● DIRECTIONS FOR THIS TASK
From the records below, copy out exactly the lines from the one containing "Find the aluminium frame" to the one containing "Find the black", both included. Add nothing else.

INFORMATION PROVIDED below:

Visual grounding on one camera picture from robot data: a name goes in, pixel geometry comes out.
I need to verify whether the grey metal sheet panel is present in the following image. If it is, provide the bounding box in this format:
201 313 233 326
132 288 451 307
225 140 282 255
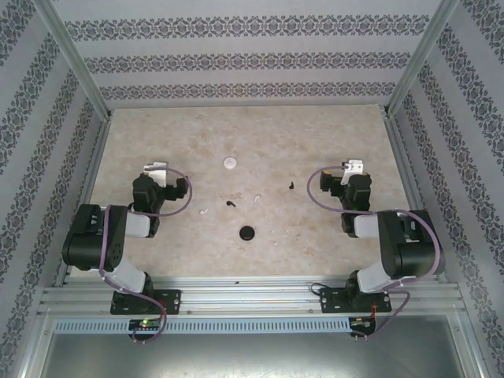
21 332 484 378

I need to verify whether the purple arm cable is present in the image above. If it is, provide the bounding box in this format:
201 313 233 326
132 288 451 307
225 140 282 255
98 167 193 344
306 165 441 343

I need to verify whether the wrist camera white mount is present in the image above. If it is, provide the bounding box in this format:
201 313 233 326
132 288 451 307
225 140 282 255
341 158 364 185
143 161 169 187

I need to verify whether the left circuit board green light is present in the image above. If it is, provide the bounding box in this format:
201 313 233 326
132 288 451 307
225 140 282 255
129 319 163 331

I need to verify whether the grey slotted cable duct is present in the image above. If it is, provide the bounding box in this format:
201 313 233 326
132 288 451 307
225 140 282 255
53 317 351 335

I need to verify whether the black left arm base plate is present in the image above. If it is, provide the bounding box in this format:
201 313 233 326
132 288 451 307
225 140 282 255
109 289 183 316

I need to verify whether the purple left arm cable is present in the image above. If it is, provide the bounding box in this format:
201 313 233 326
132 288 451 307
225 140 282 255
98 167 193 344

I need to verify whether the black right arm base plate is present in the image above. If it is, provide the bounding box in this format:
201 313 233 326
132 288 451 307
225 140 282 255
318 287 393 315

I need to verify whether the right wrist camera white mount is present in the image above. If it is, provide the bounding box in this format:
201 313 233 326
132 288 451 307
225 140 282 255
341 158 364 185

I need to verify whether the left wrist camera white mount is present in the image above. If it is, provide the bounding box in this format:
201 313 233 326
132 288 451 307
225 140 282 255
143 161 169 187

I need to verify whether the aluminium frame post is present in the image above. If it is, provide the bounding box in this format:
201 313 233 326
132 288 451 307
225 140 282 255
387 0 462 117
33 0 113 119

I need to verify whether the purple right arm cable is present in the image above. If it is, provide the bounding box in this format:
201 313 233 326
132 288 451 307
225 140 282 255
306 165 441 343

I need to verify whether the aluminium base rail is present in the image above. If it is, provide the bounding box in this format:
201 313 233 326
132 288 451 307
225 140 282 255
37 275 465 316

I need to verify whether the aluminium table side rail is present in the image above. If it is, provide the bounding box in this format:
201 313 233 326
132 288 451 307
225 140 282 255
53 112 113 288
381 109 450 284

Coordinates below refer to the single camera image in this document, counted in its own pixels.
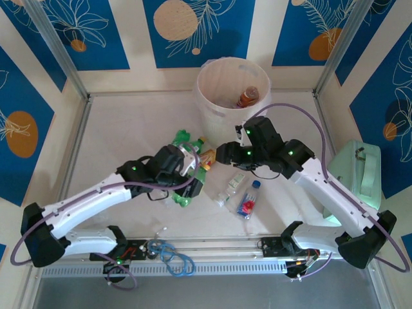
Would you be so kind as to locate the green plastic bottle yellow cap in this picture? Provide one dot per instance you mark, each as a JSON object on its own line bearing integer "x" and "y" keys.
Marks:
{"x": 181, "y": 199}

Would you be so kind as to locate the clear bottle green neck band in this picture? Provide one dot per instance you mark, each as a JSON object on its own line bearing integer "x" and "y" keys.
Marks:
{"x": 230, "y": 190}

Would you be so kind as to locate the crushed green plastic bottle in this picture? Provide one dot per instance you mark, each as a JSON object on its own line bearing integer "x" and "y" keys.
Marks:
{"x": 181, "y": 136}

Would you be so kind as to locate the Fiji water bottle blue cap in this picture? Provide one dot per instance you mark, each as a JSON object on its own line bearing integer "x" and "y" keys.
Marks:
{"x": 248, "y": 202}

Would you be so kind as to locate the brown coffee drink bottle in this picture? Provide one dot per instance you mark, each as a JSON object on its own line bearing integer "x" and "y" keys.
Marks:
{"x": 248, "y": 96}

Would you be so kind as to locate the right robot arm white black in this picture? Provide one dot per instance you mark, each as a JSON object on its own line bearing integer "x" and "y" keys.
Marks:
{"x": 338, "y": 199}

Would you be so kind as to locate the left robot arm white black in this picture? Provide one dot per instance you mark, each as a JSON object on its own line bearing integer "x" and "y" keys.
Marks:
{"x": 83, "y": 202}

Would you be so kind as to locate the white ribbed plastic bin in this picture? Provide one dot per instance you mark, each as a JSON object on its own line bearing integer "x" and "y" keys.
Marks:
{"x": 219, "y": 125}

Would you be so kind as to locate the mint green case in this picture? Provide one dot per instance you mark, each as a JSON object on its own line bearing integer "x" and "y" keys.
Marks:
{"x": 370, "y": 167}

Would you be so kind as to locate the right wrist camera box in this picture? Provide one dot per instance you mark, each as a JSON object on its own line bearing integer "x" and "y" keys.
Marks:
{"x": 241, "y": 132}

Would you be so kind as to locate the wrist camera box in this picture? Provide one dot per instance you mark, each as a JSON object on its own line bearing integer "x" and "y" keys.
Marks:
{"x": 241, "y": 132}
{"x": 188, "y": 161}

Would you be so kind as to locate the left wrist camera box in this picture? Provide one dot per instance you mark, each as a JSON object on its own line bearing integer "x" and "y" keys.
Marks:
{"x": 188, "y": 161}

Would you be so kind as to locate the long aluminium table rail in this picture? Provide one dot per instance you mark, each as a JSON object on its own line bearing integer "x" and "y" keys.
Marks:
{"x": 219, "y": 246}

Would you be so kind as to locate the aluminium table side rail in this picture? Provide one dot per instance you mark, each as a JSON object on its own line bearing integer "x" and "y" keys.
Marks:
{"x": 324, "y": 119}
{"x": 77, "y": 141}

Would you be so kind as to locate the thin aluminium table rail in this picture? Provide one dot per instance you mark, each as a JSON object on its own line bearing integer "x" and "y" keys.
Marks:
{"x": 145, "y": 93}

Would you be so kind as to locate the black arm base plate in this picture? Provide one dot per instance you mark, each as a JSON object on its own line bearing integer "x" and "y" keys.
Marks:
{"x": 270, "y": 248}
{"x": 96, "y": 257}

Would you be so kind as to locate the aluminium frame post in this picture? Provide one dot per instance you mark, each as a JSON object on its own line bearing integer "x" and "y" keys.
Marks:
{"x": 346, "y": 42}
{"x": 54, "y": 42}

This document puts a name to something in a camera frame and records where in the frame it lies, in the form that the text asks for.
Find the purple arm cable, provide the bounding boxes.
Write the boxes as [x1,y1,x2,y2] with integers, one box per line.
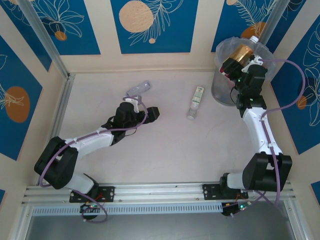
[229,57,307,218]
[38,96,149,224]

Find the aluminium table edge profile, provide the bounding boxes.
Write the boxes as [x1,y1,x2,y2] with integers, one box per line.
[46,73,76,157]

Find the aluminium frame post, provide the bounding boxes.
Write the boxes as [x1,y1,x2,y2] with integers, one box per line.
[16,0,76,81]
[258,0,295,48]

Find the black controller board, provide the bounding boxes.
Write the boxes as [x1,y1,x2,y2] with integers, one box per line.
[221,201,252,217]
[79,203,101,215]

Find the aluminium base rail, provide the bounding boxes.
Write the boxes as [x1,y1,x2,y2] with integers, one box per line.
[21,181,293,205]

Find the grey slotted cable duct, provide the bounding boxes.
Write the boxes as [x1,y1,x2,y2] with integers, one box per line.
[31,202,223,216]

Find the white green label bottle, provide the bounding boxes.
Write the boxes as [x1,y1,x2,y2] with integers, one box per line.
[187,86,205,120]

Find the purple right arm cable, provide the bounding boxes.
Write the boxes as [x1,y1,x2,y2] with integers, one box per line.
[229,57,307,218]

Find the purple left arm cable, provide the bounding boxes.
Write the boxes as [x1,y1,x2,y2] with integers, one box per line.
[38,96,149,224]

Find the clear bluish plastic bottle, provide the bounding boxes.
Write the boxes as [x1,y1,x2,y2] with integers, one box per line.
[124,79,153,98]

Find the orange tea bottle white cap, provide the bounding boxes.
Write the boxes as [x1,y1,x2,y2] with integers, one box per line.
[217,35,261,77]

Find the grey mesh waste bin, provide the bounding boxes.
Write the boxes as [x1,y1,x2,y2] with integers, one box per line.
[211,67,238,106]

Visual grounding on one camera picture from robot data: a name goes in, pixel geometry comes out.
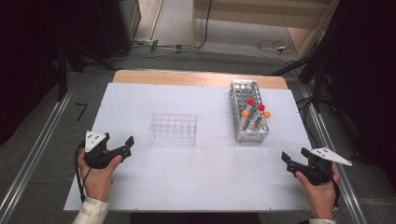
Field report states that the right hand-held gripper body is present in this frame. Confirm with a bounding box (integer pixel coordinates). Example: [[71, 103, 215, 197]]
[[293, 147, 353, 187]]

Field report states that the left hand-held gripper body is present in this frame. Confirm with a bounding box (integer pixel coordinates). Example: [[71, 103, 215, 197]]
[[83, 130, 125, 171]]

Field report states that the clear plastic tube rack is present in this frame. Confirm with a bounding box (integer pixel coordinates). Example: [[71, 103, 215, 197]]
[[150, 112, 198, 147]]

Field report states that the orange cap centrifuge tube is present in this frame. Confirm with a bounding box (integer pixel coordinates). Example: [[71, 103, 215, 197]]
[[260, 110, 272, 132], [239, 109, 250, 132]]

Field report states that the red cap centrifuge tube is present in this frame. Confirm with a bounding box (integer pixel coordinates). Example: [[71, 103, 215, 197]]
[[244, 98, 256, 125], [253, 104, 266, 130]]

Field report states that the metal tube rack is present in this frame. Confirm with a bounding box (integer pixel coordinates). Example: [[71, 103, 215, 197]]
[[229, 79, 271, 144]]

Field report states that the person's left hand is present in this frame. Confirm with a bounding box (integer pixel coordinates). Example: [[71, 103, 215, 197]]
[[78, 148, 123, 203]]

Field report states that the person's right hand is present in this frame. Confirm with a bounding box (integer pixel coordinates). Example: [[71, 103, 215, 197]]
[[294, 164, 342, 219]]

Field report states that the black stand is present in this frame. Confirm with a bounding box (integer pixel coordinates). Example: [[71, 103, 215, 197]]
[[269, 52, 331, 114], [55, 40, 120, 102]]

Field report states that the white board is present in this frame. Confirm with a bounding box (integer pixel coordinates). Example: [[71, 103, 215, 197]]
[[64, 82, 334, 213]]

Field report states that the dark curtain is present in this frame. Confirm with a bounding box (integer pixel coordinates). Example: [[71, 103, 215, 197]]
[[321, 0, 396, 190], [0, 0, 106, 147]]

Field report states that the grey power strip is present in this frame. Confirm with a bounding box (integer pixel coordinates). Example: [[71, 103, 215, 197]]
[[132, 37, 160, 49]]

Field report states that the dark cabinet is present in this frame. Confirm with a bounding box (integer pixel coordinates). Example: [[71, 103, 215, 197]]
[[96, 0, 142, 60]]

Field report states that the beige wooden panel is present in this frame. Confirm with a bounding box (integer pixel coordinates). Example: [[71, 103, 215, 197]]
[[191, 0, 340, 59]]

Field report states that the left hand-held gripper cable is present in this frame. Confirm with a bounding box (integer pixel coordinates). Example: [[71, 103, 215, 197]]
[[74, 141, 94, 203]]

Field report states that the hand-held gripper cable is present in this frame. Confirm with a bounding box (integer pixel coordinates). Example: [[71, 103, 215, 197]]
[[74, 141, 94, 203], [323, 164, 341, 209]]

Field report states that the right hand-held gripper cable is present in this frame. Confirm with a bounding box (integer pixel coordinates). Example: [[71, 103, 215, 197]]
[[323, 164, 341, 209]]

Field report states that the metal floor rail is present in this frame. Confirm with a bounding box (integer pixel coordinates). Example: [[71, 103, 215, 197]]
[[0, 73, 76, 224], [300, 83, 368, 224]]

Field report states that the grey floor cable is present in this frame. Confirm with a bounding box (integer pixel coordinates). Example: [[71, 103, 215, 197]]
[[111, 43, 194, 61]]

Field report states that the white cable with plug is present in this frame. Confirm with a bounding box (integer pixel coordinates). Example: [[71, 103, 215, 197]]
[[255, 39, 290, 59]]

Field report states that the black hanging cable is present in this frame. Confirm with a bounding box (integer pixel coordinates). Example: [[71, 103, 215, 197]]
[[192, 0, 214, 50]]

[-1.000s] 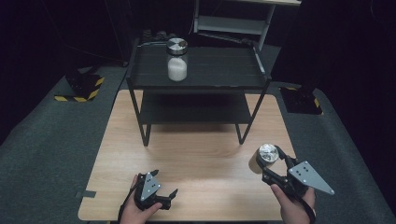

End of INFORMATION PROVIDED.

● RESULT OF THE EXERCISE
Find the aluminium frame post, provide the bounding boxes.
Write the boxes as [x1,y1,x2,y2] with integers, one box per line.
[16,0,76,81]
[258,0,295,48]

Find the black controller board, provide the bounding boxes.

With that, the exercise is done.